* **Prompt**
Start at the first line of the material. Repeat each line exactly through the one containing "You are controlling", then stop.

* **Available data**
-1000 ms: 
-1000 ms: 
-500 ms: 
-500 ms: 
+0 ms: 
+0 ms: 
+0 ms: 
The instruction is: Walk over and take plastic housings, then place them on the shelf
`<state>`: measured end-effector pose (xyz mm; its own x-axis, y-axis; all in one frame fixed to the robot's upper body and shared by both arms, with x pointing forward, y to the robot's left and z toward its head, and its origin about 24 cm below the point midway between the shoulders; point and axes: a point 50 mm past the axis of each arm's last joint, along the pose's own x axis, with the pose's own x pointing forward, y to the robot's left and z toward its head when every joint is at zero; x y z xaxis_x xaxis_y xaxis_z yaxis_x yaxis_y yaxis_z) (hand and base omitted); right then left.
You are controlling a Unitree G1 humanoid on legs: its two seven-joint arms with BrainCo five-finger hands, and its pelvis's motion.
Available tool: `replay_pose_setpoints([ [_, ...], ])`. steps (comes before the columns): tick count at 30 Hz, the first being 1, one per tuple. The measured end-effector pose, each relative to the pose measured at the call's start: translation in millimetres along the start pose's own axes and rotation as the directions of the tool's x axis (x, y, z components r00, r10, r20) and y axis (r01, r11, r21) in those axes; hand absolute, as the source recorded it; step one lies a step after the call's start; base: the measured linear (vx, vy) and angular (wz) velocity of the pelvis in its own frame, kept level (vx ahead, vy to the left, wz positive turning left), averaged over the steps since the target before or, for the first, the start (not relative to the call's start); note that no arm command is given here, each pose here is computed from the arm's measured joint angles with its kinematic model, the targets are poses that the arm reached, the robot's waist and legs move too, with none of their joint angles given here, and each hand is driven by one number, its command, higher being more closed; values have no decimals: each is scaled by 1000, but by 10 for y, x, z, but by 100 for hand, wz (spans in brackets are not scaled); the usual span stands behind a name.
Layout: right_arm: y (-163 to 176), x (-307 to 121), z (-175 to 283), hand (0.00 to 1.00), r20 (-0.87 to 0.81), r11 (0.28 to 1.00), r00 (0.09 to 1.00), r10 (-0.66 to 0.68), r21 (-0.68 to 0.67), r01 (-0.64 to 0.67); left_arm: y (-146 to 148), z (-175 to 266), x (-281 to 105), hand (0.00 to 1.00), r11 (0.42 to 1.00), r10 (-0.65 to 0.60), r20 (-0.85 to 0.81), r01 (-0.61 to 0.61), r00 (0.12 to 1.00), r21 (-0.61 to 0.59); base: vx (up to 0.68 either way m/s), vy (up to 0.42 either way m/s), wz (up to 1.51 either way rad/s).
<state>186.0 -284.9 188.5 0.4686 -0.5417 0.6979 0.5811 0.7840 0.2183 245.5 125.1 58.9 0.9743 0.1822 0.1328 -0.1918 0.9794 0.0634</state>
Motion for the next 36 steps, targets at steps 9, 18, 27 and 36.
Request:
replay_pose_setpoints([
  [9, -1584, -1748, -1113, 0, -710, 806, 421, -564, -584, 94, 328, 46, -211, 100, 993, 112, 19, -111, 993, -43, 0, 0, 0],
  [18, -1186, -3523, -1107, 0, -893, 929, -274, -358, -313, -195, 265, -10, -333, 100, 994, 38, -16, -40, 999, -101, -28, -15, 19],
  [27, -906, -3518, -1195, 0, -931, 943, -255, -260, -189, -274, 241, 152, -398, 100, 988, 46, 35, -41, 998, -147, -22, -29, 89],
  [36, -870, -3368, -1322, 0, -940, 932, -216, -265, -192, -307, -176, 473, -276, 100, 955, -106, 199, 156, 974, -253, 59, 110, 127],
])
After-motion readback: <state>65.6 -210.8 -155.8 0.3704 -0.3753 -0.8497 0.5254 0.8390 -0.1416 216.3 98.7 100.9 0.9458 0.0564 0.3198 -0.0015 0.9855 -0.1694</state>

* **Output of the exercise**
-1000 ms: 
-1000 ms: 
-500 ms: 
-500 ms: 
+0 ms: 
+0 ms: 
+0 ms: 
The instruction is: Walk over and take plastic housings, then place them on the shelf
`<state>`: measured end-effector pose (xyz mm; its own x-axis, y-axis; all in one frame fixed to the robot's upper body and shared by both arms, with x pointing forward, y to the robot's left and z toward its head, and its origin about 24 cm below the point midway between the shoulders; point and axes: a point 50 mm past the axis of each arm's last joint, along the pose's own x axis, with the pose's own x pointing forward, y to the robot's left and z toward its head when every joint is at zero; x y z xaxis_x xaxis_y xaxis_z yaxis_x yaxis_y yaxis_z) (hand and base omitted); right then left.
You are controlling a Unitree G1 humanoid on legs: its two seven-joint arms with BrainCo five-finger hands, and its pelvis's motion.

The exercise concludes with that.